新型「スープラ」はトヨタとBMWが2013年に包括提携を結んでから初の商品となる。生産はマグナ・シュタイヤーに外部委託し、オーストリアのグラーツ工場で行う

とはいえ、スポーツカーは年間何万台も売れるクルマではないし、採算が取れないおそれもある。その点については、新型スープラ発表会に登壇したトヨタの友山茂樹副社長も「スポーツカーは儲からない、売れないという冷ややかな見方があることは事実」と認めるところだ。しかし同氏は、「儲からなければ儲かるようになるまで、売れなければ買ってもらえるようになるまで、歯を食いしばってでもカイゼンを続ける」ことがトヨタ本来の姿であるとし、「クルマは五感で感じるものだというDNAを次の世代に継承しなければならない」との考えを示した。

新型「スープラ」は歴代モデルと違って2シーターだ

「BMW製では?」の声に友山副社長の回答は

気になるのは、スープラがBMWとの共同開発であり、エンジンとプラットフォームというクルマの中心部分がBMW製であるという点だ。「トヨタの思いは分かるけど、結局、BMWのクルマなのでは……」という見方があるのは、おそらく間違いないだろう。

こちらがBMW「Z4」。大きな違いはスープラがクーペでZ4がオープンカーであるところだ。

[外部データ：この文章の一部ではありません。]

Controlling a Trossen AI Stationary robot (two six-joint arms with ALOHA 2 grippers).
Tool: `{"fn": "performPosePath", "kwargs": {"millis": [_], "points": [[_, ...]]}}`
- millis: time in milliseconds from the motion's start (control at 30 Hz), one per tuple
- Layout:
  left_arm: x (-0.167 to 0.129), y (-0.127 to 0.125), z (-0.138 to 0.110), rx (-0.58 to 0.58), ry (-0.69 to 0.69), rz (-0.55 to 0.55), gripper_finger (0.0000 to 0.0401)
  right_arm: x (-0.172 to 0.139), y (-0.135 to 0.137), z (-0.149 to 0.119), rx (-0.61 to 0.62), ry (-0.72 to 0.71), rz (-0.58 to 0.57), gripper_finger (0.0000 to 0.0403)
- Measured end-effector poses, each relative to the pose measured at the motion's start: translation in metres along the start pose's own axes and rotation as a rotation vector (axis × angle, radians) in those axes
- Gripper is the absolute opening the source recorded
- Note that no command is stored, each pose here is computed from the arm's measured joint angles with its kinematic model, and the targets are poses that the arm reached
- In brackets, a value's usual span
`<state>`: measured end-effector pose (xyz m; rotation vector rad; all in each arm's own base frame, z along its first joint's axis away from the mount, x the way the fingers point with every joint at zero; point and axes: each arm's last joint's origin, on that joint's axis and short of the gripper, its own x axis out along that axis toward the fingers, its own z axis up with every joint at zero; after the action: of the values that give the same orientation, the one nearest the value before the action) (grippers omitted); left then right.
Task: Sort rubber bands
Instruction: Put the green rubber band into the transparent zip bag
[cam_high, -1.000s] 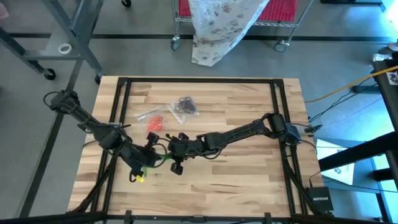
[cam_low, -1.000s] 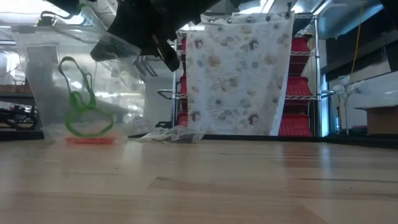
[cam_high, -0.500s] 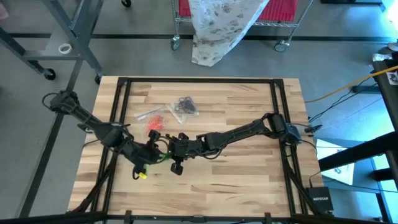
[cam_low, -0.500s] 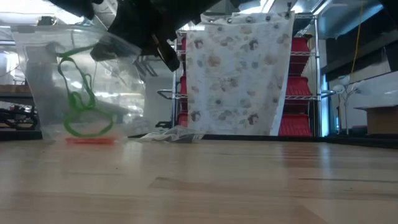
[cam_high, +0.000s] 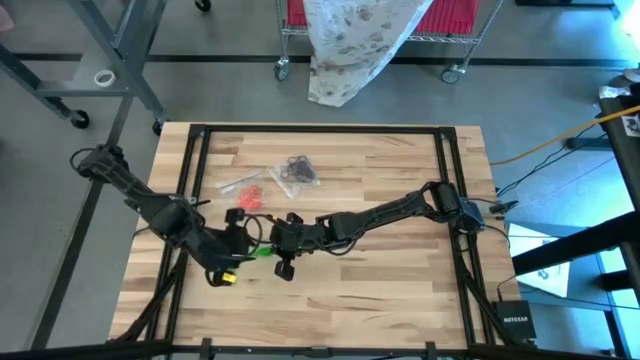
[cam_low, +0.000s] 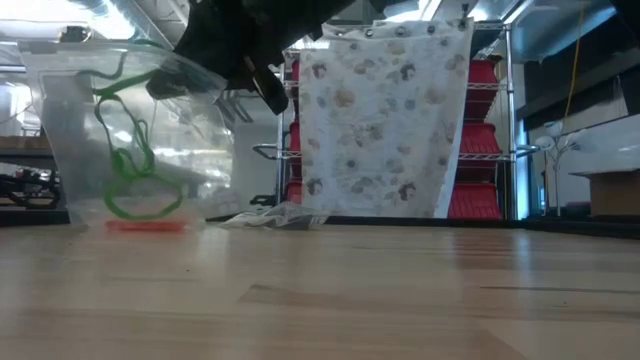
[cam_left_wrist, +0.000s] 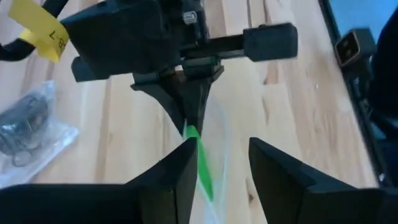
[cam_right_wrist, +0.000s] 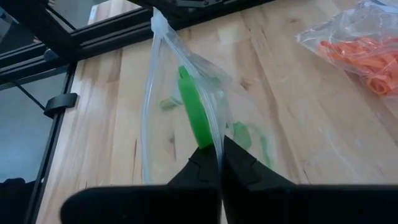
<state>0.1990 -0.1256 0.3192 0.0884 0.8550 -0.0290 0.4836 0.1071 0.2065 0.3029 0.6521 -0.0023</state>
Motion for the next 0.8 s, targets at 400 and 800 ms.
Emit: {"fn": "performPosePath", "kwargs": {"millis": [400, 800], "points": [[0.039, 0.008, -0.017, -0.206, -0.043, 0.072, 0.011, 0.0, 0.0, 0.0, -0.003, 0.001, 0.0, 0.0], [0.054, 0.01, -0.031, -0.252, -0.023, 0.066, 0.0088, 0.0, 0.0, 0.0, -0.008, 0.001, 0.0, 0.0]]}}
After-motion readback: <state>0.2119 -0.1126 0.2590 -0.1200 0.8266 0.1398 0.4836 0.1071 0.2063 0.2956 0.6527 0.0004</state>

「Z4」の価格を見ると、3L直6エンジンを積む「M40i」が835万円、2L直4エンジンを積むエントリーモデル「sDrive20i」が566万円となっている

そのあたりについて、友山副社長が語ったところをまとめると、まず、「スポーツカーは数(販売台数)が限られる割に、開発には莫大なコストがかかるので、単独で作るのは難しい」とのこと。今回のスープラは企画とデザインがトヨタ、設計がBMWと説明しているが、クルマの開発は「そんなに簡単なものではないし、(明確に役割を)区切れるものでも」なく、企画の段階で、トヨタとしてどんなクルマを作りたいか、どんな味を出したいかといった点については徹底的に詰めたという。それに、これは多少、冗談めかした発言ではあったものの、「BMWが作ったクルマだから」という理由でスープラを購入する顧客もいるそうだ。

トヨタの友山副社長。自身は先代「スープラ」を改造して乗っていて、トヨタの役員駐車場で警備員に止められたこともあるという

スープラを「BMW製」だと見る人たちに対して友山副社長は、「どこ製ということではなく、これは『スープラ』なんです。両社のいいところを組み合わせた最高の合作、それがスープラです。乗ると分かりますが、Z4とは全然違います」とのメッセージを伝えたいそうだ。